Fuel cell company ITM Power has come up with a system that means hydrogen can be generated at home and adapted for use in conventional petrol engines for journeys up to 25 miles, with the prototype vehicle - a Ford Focus - switching back to petrol for longer trips.
ITM Power said that until now, the cost of equipment needed to convert water and electricity into hydrogen, which included platinum, has been a barrier to its wide-scale use as a fuel source. Only a handful of hydrogen-powered cars exist and hydrogen filling stations are almost as scarce. Also, existing road-going hydrogen vehicles either run on liquid hydrogen, which is hard to store, or use fuel cells to drive electric motors.
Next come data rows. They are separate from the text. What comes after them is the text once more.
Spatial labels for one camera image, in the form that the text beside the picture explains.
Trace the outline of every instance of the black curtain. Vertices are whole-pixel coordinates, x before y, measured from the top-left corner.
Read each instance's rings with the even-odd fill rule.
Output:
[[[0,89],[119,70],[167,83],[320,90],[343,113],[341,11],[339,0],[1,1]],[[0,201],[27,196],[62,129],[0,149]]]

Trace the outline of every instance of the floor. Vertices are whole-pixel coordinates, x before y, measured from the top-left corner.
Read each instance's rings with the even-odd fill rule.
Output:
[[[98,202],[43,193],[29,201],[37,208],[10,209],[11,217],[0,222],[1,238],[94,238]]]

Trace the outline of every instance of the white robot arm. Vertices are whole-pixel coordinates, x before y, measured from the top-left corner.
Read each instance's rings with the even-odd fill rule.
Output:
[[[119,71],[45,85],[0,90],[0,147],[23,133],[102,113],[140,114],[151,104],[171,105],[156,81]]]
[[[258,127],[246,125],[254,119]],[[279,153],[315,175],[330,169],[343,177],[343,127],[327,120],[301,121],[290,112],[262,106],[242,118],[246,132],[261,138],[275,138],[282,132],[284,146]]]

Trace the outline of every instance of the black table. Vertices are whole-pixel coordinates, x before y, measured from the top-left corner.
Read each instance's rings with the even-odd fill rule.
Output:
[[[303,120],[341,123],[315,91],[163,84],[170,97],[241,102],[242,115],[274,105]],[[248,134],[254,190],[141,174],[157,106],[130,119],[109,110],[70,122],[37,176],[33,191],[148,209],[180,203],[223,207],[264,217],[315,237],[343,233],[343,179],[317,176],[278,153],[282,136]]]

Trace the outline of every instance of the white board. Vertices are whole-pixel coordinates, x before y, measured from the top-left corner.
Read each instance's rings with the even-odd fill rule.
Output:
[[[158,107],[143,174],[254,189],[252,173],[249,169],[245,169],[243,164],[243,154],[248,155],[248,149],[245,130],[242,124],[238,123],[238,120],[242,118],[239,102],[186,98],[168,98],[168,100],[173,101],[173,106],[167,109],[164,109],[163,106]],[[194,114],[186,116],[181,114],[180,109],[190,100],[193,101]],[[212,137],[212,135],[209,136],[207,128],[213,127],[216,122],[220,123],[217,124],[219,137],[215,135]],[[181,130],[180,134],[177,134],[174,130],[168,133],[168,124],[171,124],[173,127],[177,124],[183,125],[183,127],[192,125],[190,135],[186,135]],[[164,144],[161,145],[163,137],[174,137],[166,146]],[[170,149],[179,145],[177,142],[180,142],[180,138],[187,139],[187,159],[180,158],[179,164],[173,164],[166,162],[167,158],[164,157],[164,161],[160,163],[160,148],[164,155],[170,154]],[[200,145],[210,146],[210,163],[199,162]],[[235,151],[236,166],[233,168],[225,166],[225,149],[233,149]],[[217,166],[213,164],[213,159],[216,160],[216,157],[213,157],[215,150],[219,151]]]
The firm said it has taken ITM's scientists eight years to create this low-cost means of manufacturing hydrogen. Their patented re-fuelling station uses a unique low-cost material which dispenses with the need for platinum and can be manufactured at 1% of the traditional cost, thereby significantly reducing its costs in mass production.
The re-fuelling system works using an "electrolyser" which converts water and electricity into pure hydrogen and oxygen. For a totally green solution the electricity used can be sourced from wind, wave, solar or hydro-electric generating stations.